Quando ascoltai per la prima volta “Nevermind” dei Nirvana puzzavo ancora abbondantemente di adolescenza. Ora, parlare di adolescenza senza cercare di cadere nel ridicolo è un’impresa che non avrebbe davvero alcun senso, dal momento che uno dei suoi aspetti più significativi è quel suo essere così fottutamente ridicola. Ridicola, proprio come l’aggettivo ‘fottutamente’. Meravigliosa e ridicola, complicata e ridicola, banale, presuntuosa, dolceamara, ridicola. Succede più o meno la stessa cosa quando si comincia a parlare dei Nirvana: sei lì che cerchi di costruire un discorso sensato, addirittura originale, su uno dei gruppi più importanti e influenti della storia della musica moderna e, quasi senza rendertene conto, cadi nelle grinfie del commento scontato. Perciò, messe le dovute mani avanti, posso accostare più o meno senza vergogna i termini ‘fottutamente’ e ‘bello’ in relazione a un disco che non ha certo bisogno di ulteriori presentazioni.
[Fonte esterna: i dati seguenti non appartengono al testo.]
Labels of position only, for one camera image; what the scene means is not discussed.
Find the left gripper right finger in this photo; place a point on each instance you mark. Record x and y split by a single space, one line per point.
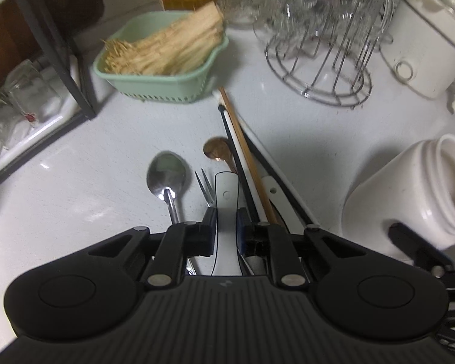
279 250

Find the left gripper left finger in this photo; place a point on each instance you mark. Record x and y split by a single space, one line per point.
180 243

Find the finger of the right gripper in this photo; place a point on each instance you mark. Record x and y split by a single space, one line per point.
423 254

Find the white ceramic soup spoon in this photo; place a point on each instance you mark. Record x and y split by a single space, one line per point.
227 193

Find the small metal fork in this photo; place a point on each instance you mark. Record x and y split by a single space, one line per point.
206 188

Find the silver metal spoon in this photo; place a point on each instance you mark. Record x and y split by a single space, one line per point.
165 178

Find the white ceramic jar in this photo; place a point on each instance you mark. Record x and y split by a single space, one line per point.
417 189

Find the copper brown spoon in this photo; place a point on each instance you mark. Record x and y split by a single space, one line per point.
217 148

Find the black chopstick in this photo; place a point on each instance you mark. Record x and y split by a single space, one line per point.
237 166

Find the white chopstick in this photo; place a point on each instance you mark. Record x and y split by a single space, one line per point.
243 163

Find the green plastic basket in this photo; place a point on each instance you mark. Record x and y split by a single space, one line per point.
184 88

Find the black dish drying rack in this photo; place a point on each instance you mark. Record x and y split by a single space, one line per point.
81 104

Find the white electric cooking pot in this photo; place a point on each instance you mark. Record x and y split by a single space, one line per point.
421 48

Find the wire glass rack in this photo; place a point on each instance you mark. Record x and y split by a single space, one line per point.
321 48

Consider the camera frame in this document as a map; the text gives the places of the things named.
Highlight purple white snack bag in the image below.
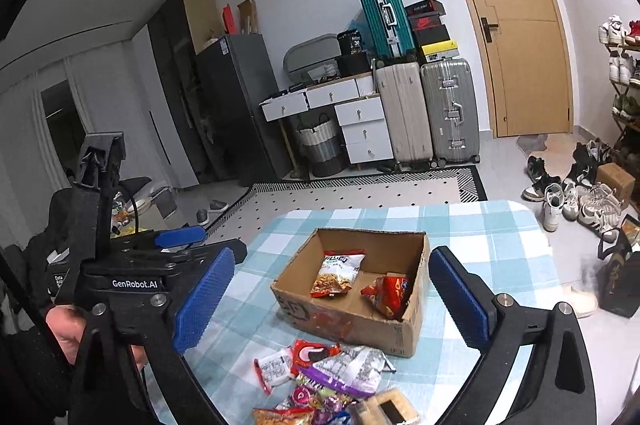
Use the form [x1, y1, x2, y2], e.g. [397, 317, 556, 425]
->
[299, 346, 396, 399]

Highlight left hand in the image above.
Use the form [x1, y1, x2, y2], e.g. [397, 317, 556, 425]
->
[46, 305, 86, 364]

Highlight dotted beige rug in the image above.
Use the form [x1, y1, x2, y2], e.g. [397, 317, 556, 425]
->
[206, 165, 487, 244]

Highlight plaid teal tablecloth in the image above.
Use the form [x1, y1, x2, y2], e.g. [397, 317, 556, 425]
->
[184, 200, 560, 424]

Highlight red chip snack bag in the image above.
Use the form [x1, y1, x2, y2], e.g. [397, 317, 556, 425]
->
[360, 273, 409, 320]

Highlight white barcode snack packet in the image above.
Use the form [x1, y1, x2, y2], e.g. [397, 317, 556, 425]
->
[253, 347, 293, 395]

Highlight white red noodle snack bag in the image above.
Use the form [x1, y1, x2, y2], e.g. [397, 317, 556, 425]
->
[309, 249, 366, 298]

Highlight red pink snack packet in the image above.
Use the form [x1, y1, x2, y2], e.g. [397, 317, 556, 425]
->
[291, 339, 341, 376]

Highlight beige cracker packet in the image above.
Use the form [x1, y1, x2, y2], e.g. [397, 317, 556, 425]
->
[350, 388, 421, 425]

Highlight pink candy snack bag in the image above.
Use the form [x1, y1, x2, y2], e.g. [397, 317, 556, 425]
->
[276, 373, 355, 424]

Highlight woven laundry basket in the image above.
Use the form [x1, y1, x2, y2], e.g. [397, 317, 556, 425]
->
[295, 113, 348, 178]

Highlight orange snack packet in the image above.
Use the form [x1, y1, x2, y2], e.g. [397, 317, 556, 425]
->
[252, 408, 314, 425]

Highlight black tote bag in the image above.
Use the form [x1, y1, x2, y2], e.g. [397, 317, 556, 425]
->
[598, 215, 640, 319]

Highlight dark grey refrigerator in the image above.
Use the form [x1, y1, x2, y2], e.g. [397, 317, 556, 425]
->
[196, 34, 292, 186]

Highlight white drawer desk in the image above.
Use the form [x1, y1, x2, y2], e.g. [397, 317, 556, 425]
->
[260, 72, 394, 166]

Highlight small brown cardboard box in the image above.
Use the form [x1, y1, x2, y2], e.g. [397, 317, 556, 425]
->
[597, 163, 636, 208]

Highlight black tall cabinet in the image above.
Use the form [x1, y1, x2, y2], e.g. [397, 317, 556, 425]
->
[146, 0, 224, 184]

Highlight grey oval mirror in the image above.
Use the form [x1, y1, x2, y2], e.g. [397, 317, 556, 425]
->
[283, 34, 342, 84]

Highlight silver suitcase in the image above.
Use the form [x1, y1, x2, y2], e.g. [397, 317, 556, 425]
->
[420, 58, 480, 166]

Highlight beige suitcase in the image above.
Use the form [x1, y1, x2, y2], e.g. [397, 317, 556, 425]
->
[374, 62, 435, 164]

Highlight teal suitcase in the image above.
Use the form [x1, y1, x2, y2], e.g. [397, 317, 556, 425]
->
[360, 0, 416, 62]

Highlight stacked shoe boxes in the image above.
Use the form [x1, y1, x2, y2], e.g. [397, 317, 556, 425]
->
[405, 0, 460, 64]

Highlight shoe rack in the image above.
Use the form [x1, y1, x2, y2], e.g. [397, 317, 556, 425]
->
[598, 14, 639, 180]

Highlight wooden door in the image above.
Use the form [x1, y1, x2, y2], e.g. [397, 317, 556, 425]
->
[466, 0, 573, 137]

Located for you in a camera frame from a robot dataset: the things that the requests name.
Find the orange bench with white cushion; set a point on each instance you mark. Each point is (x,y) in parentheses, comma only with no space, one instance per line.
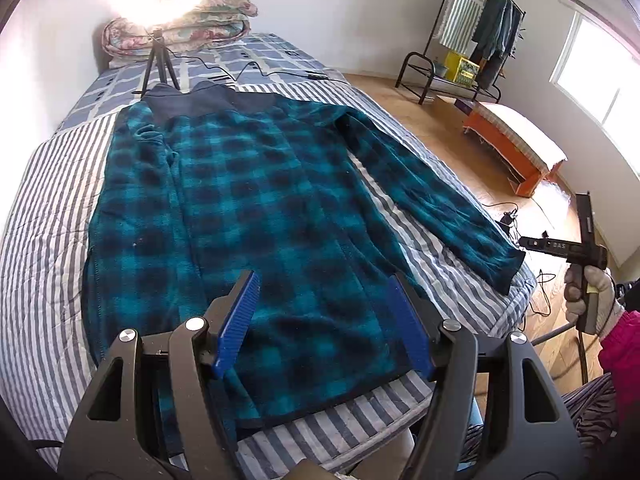
(530,154)

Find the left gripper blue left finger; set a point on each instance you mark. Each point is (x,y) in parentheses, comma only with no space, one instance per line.
(228,318)

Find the striped hanging cloth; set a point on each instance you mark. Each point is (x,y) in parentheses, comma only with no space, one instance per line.
(456,24)

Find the striped blue white quilt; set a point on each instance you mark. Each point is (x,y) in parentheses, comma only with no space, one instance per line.
(46,363)

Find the dark green hanging clothes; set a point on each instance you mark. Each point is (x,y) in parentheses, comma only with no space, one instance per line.
(494,39)

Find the striped trouser legs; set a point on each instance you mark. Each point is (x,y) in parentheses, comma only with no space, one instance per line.
(592,409)

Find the folded floral comforter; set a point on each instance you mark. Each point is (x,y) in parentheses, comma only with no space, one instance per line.
(210,23)

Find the blue checkered bed sheet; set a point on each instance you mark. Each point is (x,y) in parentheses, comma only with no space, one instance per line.
(257,58)

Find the black clothes rack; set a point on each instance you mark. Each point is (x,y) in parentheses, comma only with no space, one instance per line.
(466,50)

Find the window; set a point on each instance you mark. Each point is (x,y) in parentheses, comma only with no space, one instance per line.
(601,76)

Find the yellow box on rack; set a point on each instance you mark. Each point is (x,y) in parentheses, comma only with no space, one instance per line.
(460,70)

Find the right forearm pink sleeve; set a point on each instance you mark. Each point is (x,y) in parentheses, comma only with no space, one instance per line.
(619,357)

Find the teal plaid fleece jacket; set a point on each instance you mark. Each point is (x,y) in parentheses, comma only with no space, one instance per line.
(201,186)

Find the black tripod stand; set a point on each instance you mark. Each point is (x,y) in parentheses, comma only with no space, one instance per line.
(159,58)

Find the right hand white glove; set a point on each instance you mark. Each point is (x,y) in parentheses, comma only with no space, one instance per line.
(591,285)

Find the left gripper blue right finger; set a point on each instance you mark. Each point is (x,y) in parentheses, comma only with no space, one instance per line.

O recensioni. “Nevermind”, come l’adolescenza, è tutto un cortocircuito: le melodie pop schiaffeggiate dalla voce di Kurt Cobain e dal grunge; l’uomo che in Lithium si aggrappa alla religione dopo la morte della ragazza e il ‘God is gay!’ a chiudere Stay Away; le urla incazzate e la versione sgolata e paranoica di Territorial Pissing; Polly, la storia di una quattordicenne rapita e stuprata, raccontata dalla prospettiva del criminale.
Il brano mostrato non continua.